Na decisão, o magistrado acolhe os argumentos da CDL que elencou uma série de prejuízos decorrentes da paralisação promovida pelas lideranças sindicais em abril. Segundo os lojistas, os manifestantes forçaram o encerramento das atividades de lojas no centro comercial “de forma ameaçadora e violenta, bem como ameaçaram os trabalhadores e os forçaram a se retirar dos seus locais de trabalho, além de proibirem a circulação de ônibus na cidade e fecharem ruas e avenidas”.O juiz Edno Aldo reconheceu o direito à greve, mas ponderou que ele deve ser exercido dentro dos limites da lei, respeitando outros direitos também assegurados na Constituição Federal. “Há de se reconhecer que o direito de locomoção e do exercício da atividade profissional e empresarial também são direitos assegurados pela constituição e pela lei, tanto isto é verdade que a violação desses direitos, em alguns casos, configuram-se em crimes previstos na legislação penal”, afirma.

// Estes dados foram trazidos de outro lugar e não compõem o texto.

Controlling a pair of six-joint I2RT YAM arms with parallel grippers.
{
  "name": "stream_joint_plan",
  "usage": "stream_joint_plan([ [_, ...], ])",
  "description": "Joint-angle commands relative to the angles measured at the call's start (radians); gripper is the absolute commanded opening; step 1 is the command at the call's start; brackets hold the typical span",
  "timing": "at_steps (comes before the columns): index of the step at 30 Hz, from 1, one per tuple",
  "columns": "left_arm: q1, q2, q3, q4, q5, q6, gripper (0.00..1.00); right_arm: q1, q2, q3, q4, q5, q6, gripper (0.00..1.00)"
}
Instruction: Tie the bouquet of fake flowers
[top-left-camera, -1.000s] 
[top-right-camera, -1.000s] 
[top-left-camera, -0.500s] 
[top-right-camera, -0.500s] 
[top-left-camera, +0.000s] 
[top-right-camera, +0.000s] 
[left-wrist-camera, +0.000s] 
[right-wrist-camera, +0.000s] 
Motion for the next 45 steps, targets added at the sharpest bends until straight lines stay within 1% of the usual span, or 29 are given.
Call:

Com esta decisão, as entidades sindicais que encabeçam a manifestação no Estado, dentre elas, a Central Única dos Trabalhadores (CUT) e a Central dos Trabalhadores do Brasil (CTB), devem se abster de adentrar (invadir) as dependências dos comerciantes; forçar o fechamento de lojas; ameaçar e constranger os lojistas, clientes e trabalhadores do comércio; causar dano ao patrimônio; fechar ruas e avenidas que não sejam as utilizadas para a realização do movimento e previamente informadas as autoridades competentes; proibir, atrapalhar e/ou de qualquer outra forma inviabilizar a circulação de ônibus na cidade.
As Centrais Sindicais ainda não se manifestaram oficialmente sobre o assunto.